The problem: Starting at the first line below, copy through to the last line exactly.

----- Given information -----

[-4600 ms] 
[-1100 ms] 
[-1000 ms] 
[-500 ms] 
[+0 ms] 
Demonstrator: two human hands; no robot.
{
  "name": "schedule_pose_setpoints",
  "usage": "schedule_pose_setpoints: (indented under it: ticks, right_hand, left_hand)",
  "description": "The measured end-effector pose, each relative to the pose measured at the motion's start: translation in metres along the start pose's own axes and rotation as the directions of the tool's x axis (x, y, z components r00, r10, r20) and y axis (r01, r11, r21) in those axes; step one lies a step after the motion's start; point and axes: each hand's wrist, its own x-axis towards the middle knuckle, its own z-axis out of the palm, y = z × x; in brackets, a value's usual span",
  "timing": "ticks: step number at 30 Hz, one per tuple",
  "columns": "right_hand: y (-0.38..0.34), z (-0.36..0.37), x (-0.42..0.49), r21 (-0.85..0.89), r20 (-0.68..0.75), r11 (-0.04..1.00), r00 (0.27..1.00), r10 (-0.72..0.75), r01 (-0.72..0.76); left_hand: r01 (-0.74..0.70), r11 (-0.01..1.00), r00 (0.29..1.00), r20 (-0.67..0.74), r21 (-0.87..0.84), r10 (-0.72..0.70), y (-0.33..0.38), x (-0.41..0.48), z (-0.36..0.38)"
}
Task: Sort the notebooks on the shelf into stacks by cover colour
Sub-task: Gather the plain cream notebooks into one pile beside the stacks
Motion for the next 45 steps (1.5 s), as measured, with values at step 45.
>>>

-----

Response area:
[-4600 ms] 
[-1100 ms] 
[-1000 ms] 
[-500 ms] 
[+0 ms] 
Demonstrator: two human hands; no robot.
{
  "name": "schedule_pose_setpoints",
  "usage": "schedule_pose_setpoints: (indented under it: ticks, right_hand, left_hand)",
  "description": "The measured end-effector pose, each relative to the pose measured at the motion's start: translation in metres along the start pose's own axes and rotation as the directions of the tool's x axis (x, y, z components r00, r10, r20) and y axis (r01, r11, r21) in those axes; step one lies a step after the motion's start; point and axes: each hand's wrist, its own x-axis towards the middle knuckle, its own z-axis out of the palm, y = z × x; in brackets, a value's usual span",
  "timing": "ticks: step number at 30 Hz, one per tuple",
  "columns": "right_hand: y (-0.38..0.34), z (-0.36..0.37), x (-0.42..0.49), r21 (-0.85..0.89), r20 (-0.68..0.75), r11 (-0.04..1.00), r00 (0.27..1.00), r10 (-0.72..0.75), r01 (-0.72..0.76); left_hand: r01 (-0.74..0.70), r11 (-0.01..1.00), r00 (0.29..1.00), r20 (-0.67..0.74), r21 (-0.87..0.84), r10 (-0.72..0.70), y (-0.33..0.38), x (-0.41..0.48), z (-0.36..0.38)"
}
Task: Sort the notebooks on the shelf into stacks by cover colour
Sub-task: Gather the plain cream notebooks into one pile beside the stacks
Motion for the next 45 steps (1.5 s), as measured, with values at step 45.
>>>

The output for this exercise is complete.